Wednesday, January 12, 2011

Where the American Dream went to die

I like Arizona for all the same reasons Will Bunch does plus a few of my own. This may be the best and saddest commentary on that state I've seen.

Is it any wonder that they call Arizona the Grand Canyon State? When news bulletins first flashed on Saturday that a congresswoman had been shot at a public event, it didn't take too much imagination to correctly surmise that it was Arizona, and that the victim was Gabrielle Giffords. Nor were you shocked, as some clearly were, when Pima County sheriff Clarence Dupnik declared his home state to have become "a mecca for prejudice and bigotry." The grim, blood-soaked crossover from death threats and broken windows to actual murder and mayhem seemed inevitable. But why here, in such a naturally blessed, sun-soaked corner of God's earth.

Why Arizona?

In 2011, the state is coming to represent a violent revolution of rising, and failed expectations. For much of the last generation, Arizona was held out as a promised land -- for retirees looking to write the closing chapters of life under heavenly skies, for immigrants who would meet the bottomless demand for hard work, for families looking to raise their kids into this thriving and up-and-coming economy, buoyed by boundless real estate and low taxes. It seemed too good to be true, and it was. By the time I got there in March 2010, it was clear that Arizona was the place that the American Dream went to die.

The real factors behind this Arizona Nightmare -- venal banks, too much borrowing, too much outsourcing of jobs that, unlike home construction, would have been permanent and stable -- were too abstract, especially for the toxic soup of talk radio. It is tragic how a state that once prided itself on Barry Goldwater-style can-do self-reliant libertarianism devolved into blaming The Other the minute that things went south here. Virulent anti-immigrant nativism -- occasionally sprinkled with things like neo-Nazism -- grew into the desert, as did fear of Muslims, to the point where an architecturally unusual new Christian church in Phoenix had to declare in a giant banner that it was not Islamic. Political heroes were now those like Arpaio who didn't just pursue reactionary policies but actually heaped humiliation and degradation on The Other, in sweltering outdoor prison camps. Ditto with members of Congress suddenly out of step with the new zeitgeist -- moderate Democrats like Harry Mitchell and Gabrielle Giffords were not just to be disagreed with but to be physically threatened with vandalism or worse. Meanwhile, guns became a statewide obsession, as lawmakers competed to see just how lax an environment they could create, where it was legal to bring concealed firearms just about anywhere.

In just the three days since semi-automatic gunfire shattered their world and ours, there has already been so much debate about whether Loughner and the shooting are products of our toxic environment or just the handiwork of "a lone nut," and whether that means the Pima sheriff was out of line with his pointed and powerful assault on prejudice and bigotry. But is it really necessary to tie Loughner into the broader body politic to prove what we as Americans should already know instinctively: That when eliminationists are targeting members of Congress with rocks and stray bullets and tar and feathers and a minister is praying for the death of the American president and when a state decides as an entity to profile and harass human beings because they have brown skin or because their religion is different, that things have already gone way, way off the tracks. We should have seen this long before 10 a.m. Mountain time, on the fateful morning of Jan. 8, 2011.

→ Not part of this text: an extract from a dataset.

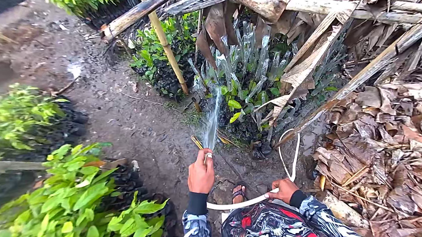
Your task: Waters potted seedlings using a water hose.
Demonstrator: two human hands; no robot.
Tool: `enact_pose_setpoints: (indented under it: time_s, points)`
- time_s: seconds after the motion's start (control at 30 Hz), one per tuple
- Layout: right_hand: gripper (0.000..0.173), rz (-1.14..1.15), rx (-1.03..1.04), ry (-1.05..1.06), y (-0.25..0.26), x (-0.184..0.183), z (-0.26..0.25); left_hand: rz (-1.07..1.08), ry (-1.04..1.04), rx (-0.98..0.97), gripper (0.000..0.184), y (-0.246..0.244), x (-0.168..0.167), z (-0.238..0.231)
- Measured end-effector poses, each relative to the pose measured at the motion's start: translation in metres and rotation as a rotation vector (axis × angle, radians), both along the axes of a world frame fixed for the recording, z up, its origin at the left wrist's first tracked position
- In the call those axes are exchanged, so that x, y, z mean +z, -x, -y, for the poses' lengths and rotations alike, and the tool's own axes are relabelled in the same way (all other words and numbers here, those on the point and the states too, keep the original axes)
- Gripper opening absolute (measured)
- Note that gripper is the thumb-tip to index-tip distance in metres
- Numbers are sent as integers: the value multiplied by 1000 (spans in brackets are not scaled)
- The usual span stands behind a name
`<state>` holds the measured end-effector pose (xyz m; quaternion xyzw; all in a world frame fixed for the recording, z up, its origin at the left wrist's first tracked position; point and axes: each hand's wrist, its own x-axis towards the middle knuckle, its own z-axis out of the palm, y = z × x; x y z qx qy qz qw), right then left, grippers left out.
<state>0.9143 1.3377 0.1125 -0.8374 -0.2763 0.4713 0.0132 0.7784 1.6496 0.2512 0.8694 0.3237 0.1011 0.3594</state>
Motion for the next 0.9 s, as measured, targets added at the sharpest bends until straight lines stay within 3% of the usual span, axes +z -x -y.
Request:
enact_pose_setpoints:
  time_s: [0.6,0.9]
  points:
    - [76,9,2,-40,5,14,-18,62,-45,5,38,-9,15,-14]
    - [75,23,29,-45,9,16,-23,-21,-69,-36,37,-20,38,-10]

It's time for Arizona to turn off the radio and its cable TV sets, come out of its air-conditioned homes, and begin to see each other as human beings again -- to see leaders of an opposing political viewpoints as debate-club adversaries and not enemies on an apocalyptic battlefield. It is time for Arizona to re-dream the American Dream and maybe re-invent it in the process, to see that immigrants and retirees and everyone else in the polyglot that is the American Southwest just want bigger slices of a tamale pie that all can share, and not to fight each other over the crumbs. And when they come out of their homes to do this, Arizonans should also see what it's like to leave the handguns at home for a change.

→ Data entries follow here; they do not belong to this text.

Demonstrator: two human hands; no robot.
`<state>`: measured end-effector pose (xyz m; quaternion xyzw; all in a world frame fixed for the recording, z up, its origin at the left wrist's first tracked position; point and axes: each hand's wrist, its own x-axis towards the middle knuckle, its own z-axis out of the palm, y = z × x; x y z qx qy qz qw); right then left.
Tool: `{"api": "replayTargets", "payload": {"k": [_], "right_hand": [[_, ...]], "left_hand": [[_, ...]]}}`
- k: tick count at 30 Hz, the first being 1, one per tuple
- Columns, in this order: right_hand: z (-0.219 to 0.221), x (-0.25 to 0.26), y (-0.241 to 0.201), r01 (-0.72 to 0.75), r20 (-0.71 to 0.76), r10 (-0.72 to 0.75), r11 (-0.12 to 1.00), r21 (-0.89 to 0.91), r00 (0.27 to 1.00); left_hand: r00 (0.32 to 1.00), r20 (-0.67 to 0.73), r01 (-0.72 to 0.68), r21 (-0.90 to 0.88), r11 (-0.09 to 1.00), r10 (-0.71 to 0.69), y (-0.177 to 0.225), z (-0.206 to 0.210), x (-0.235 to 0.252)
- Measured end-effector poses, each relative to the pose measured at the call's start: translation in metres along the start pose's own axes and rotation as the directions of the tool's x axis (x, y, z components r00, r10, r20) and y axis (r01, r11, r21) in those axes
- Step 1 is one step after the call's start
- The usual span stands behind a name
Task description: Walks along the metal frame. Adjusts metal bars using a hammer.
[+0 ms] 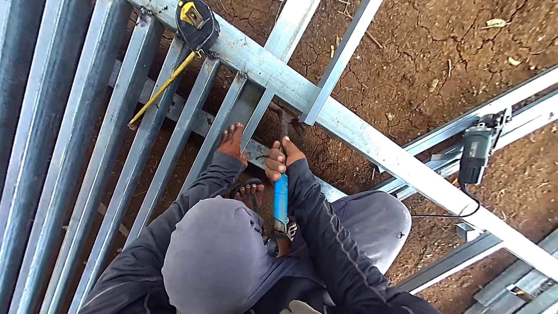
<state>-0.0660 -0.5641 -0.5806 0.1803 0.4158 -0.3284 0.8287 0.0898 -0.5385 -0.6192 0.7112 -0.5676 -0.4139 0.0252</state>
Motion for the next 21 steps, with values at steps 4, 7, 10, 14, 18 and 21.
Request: {"api": "replayTargets", "payload": {"k": [4, 7, 10, 14, 18, 21], "right_hand": [[-0.008, 0.01, 0.004, 0.044, -0.008, -0.043, 0.99, 0.134, 0.999], [-0.002, 0.011, 0.009, 0.005, 0.0, -0.005, 0.994, 0.112, 1.0], [-0.009, 0.01, 0.008, 0.012, 0.019, -0.013, 0.997, 0.075, 1.0], [-0.019, 0.013, 0.02, 0.07, 0.126, -0.074, 0.997, 0.042, 0.989], [-0.009, 0.006, 0.009, 0.032, -0.015, -0.033, 0.999, -0.029, 0.999], [-0.029, 0.018, 0.026, 0.087, 0.128, -0.092, 0.995, 0.046, 0.988]], "left_hand": [[0.982, -0.152, -0.115, -0.016, 0.993, 0.111, -0.038, 0.034, 0.021], [0.98, -0.155, -0.127, 0.006, 0.992, 0.127, -0.043, 0.036, 0.026], [0.979, -0.156, -0.136, -0.001, 0.991, 0.134, -0.044, 0.037, 0.025], [0.976, -0.17, -0.14, 0.006, 0.99, 0.139, -0.046, 0.039, 0.025], [0.973, -0.19, -0.128, 0.011, 0.992, 0.127, -0.046, 0.039, 0.025], [0.97, -0.202, -0.137, 0.022, 0.99, 0.138, -0.046, 0.04, 0.025]]}}
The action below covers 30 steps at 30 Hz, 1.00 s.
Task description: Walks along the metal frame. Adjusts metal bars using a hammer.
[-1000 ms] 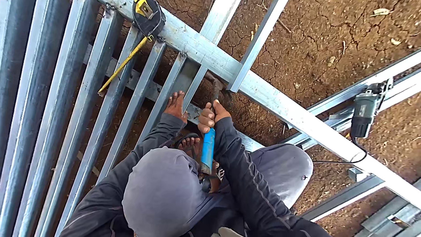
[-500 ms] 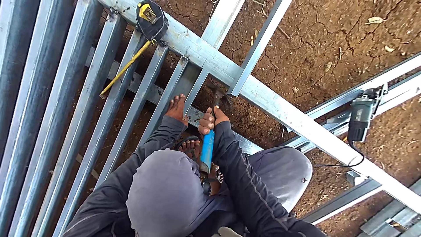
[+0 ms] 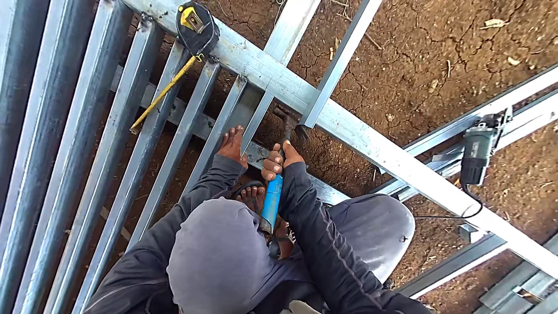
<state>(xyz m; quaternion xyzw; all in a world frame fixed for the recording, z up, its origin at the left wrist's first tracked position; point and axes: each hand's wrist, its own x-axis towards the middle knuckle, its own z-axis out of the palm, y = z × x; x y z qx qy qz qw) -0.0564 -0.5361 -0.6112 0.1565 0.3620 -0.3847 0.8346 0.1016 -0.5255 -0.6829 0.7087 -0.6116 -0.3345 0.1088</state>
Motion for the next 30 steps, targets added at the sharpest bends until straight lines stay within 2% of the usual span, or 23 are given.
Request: {"api": "replayTargets", "payload": {"k": [1, 3, 5, 9, 12, 13, 14, 16, 17, 18, 20, 21, 22, 23, 24, 25, 27, 28, 29, 30], "right_hand": [[0.003, -0.002, 0.001, -0.011, 0.005, 0.011, 1.0, -0.008, 1.0], [0.024, -0.016, -0.008, -0.051, -0.118, 0.04, 0.994, -0.097, 0.992], [0.027, -0.014, -0.019, -0.073, -0.191, 0.051, 0.991, -0.11, 0.98], [0.018, -0.005, -0.013, -0.053, -0.134, 0.04, 0.994, -0.096, 0.99], [0.011, -0.024, -0.019, -0.15, -0.202, 0.09, 0.941, -0.303, 0.975], [0.012, -0.034, -0.022, -0.185, -0.269, 0.062, 0.869, -0.458, 0.961], [0.018, -0.045, -0.025, -0.246, -0.351, 0.01, 0.734, -0.633, 0.936], [0.022, -0.062, -0.026, -0.376, -0.433, -0.127, 0.322, -0.869, 0.892], [0.019, -0.07, -0.024, -0.386, -0.399, -0.182, 0.107, -0.916, 0.899], [0.017, -0.076, -0.023, -0.367, -0.34, -0.227, -0.087, -0.926, 0.912], [0.018, -0.085, -0.014, -0.249, -0.104, -0.368, -0.372, -0.894, 0.924], [0.011, -0.085, -0.008, -0.145, 0.108, -0.456, -0.485, -0.862, 0.883], [0.0, -0.077, -0.007, -0.052, 0.319, -0.516, -0.583, -0.811, 0.795], [-0.007, -0.065, -0.009, -0.007, 0.455, -0.547, -0.644, -0.765, 0.703], [-0.01, -0.053, -0.013, 0.001, 0.531, -0.566, -0.684, -0.73, 0.63], [-0.007, -0.042, -0.019, -0.017, 0.542, -0.579, -0.693, -0.721, 0.609], [0.004, -0.024, -0.031, -0.122, 0.42, -0.6, -0.659, -0.742, 0.681], [0.012, -0.017, -0.038, -0.206, 0.289, -0.593, -0.627, -0.751, 0.751], [0.018, -0.012, -0.044, -0.265, 0.197, -0.58, -0.613, -0.745, 0.79], [0.021, -0.009, -0.048, -0.273, 0.178, -0.571, -0.614, -0.74, 0.801]], "left_hand": [[1.0, -0.003, -0.003, 0.0, 1.0, 0.003, 0.0, 0.0, 0.0], [1.0, -0.015, -0.014, 0.0, 1.0, 0.014, -0.001, 0.0, -0.001], [1.0, -0.008, -0.014, -0.013, 1.0, 0.014, -0.001, -0.002, 0.002], [0.999, -0.031, -0.024, -0.021, 0.999, 0.023, -0.001, -0.001, 0.0], [0.998, -0.052, -0.043, -0.006, 0.999, 0.043, 0.001, -0.001, -0.002], [1.0, -0.013, -0.019, -0.005, 1.0, 0.019, 0.006, -0.008, -0.003], [0.999, 0.044, 0.022, -0.002, 1.0, -0.022, 0.016, -0.019, -0.004], [0.995, 0.083, 0.049, 0.011, 0.999, -0.05, 0.023, -0.027, -0.006], [0.997, 0.072, 0.035, 0.016, 0.999, -0.036, 0.021, -0.025, -0.007], [0.998, 0.055, 0.022, 0.018, 1.0, -0.023, 0.018, -0.022, -0.007], [0.999, 0.034, 0.004, 0.01, 1.0, -0.004, 0.013, -0.017, -0.005], [0.999, 0.037, -0.005, 0.006, 1.0, 0.005, 0.012, -0.015, -0.005], [0.999, 0.035, -0.014, 0.005, 1.0, 0.014, 0.012, -0.015, -0.005], [0.999, 0.044, -0.014, 0.011, 1.0, 0.013, 0.012, -0.015, -0.004], [0.999, 0.049, -0.013, 0.012, 1.0, 0.012, 0.012, -0.015, -0.003], [0.999, 0.041, -0.02, 0.013, 1.0, 0.02, 0.01, -0.014, -0.002], [0.999, 0.027, -0.044, -0.006, 0.999, 0.044, 0.002, -0.007, 0.001], [0.998, 0.011, -0.064, -0.008, 0.998, 0.064, -0.003, -0.003, 0.002], [0.997, 0.002, -0.073, -0.006, 0.997, 0.073, -0.006, 0.0, 0.003], [0.997, -0.004, -0.078, -0.005, 0.997, 0.078, -0.007, 0.0, 0.004]]}}
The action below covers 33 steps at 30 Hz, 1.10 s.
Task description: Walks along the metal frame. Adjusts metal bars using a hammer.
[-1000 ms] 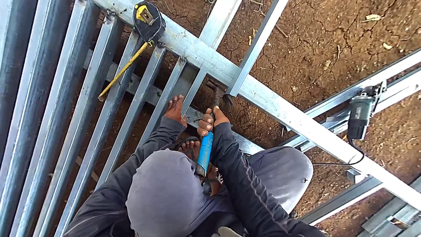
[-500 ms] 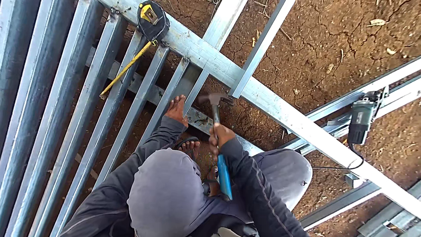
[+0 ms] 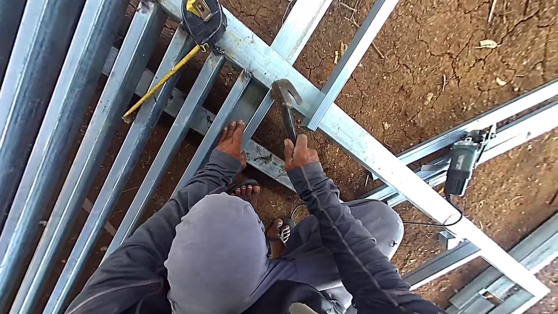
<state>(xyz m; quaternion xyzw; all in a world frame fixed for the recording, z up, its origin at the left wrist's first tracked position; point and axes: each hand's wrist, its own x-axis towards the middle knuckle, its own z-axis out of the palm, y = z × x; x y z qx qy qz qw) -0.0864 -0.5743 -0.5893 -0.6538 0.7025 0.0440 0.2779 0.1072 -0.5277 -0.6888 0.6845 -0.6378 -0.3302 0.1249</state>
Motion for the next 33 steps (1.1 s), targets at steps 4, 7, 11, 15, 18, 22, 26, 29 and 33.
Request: {"api": "replayTargets", "payload": {"k": [4, 7, 11, 15, 18, 22, 26, 29, 33], "right_hand": [[0.012, -0.008, 0.008, 0.175, -0.288, -0.154, 0.983, 0.047, 0.945], [0.016, -0.007, 0.003, 0.181, -0.297, -0.171, 0.984, 0.006, 0.94], [0.002, 0.004, -0.008, 0.021, -0.046, -0.022, 1.0, -0.019, 0.999], [0.022, -0.001, 0.005, 0.212, -0.383, -0.193, 0.977, 0.009, 0.903], [0.011, 0.004, -0.002, 0.073, -0.159, -0.072, 0.997, -0.005, 0.985], [0.016, 0.005, 0.006, 0.146, -0.275, -0.139, 0.989, 0.004, 0.951], [0.013, 0.002, 0.001, 0.065, -0.135, -0.07, 0.997, -0.047, 0.988], [0.004, 0.004, -0.004, 0.05, -0.083, -0.051, 0.999, -0.013, 0.995], [0.011, 0.006, -0.003, 0.042, -0.098, -0.048, 0.997, -0.057, 0.994]], "left_hand": [[1.0, -0.024, -0.015, -0.011, 1.0, 0.015, 0.002, 0.0, -0.002], [0.992, 0.104, 0.068, -0.009, 0.998, -0.066, 0.025, -0.024, -0.005], [0.994, 0.09, 0.062, -0.004, 0.998, -0.062, 0.024, -0.024, -0.006], [0.986, 0.137, 0.101, -0.007, 0.995, -0.099, 0.034, -0.034, -0.005], [0.976, 0.173, 0.135, 0.004, 0.991, -0.133, 0.041, -0.041, -0.005], [0.984, 0.141, 0.117, -0.015, 0.993, -0.113, 0.037, -0.035, -0.005], [0.981, 0.157, 0.117, 0.009, 0.993, -0.117, 0.037, -0.037, -0.006], [0.985, 0.137, 0.109, -0.003, 0.994, -0.108, 0.035, -0.035, -0.006], [0.995, 0.072, 0.067, 0.03, 0.997, -0.069, 0.014, -0.013, -0.001]]}}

All of us would give anything to go back in time, to undo Saturday's carnage, and to bring those six magnificent souls back to life. We can't do that, but maybe Arizona can dust itself off, gaze into the splendor of its big sky and see what an outsider sees, and remember what it was that brought them all to this scenic corner of America in the first place.

The promise of paradise.

Paradise is internal, not external. It's where you make it for yourself, at least on this earthly plane. Expectations that paradise will be thrust upon you by geographic or financial, and most certainly by political, circumstances will lead only to disenchantment and lashing out at "them" who denied you your dream.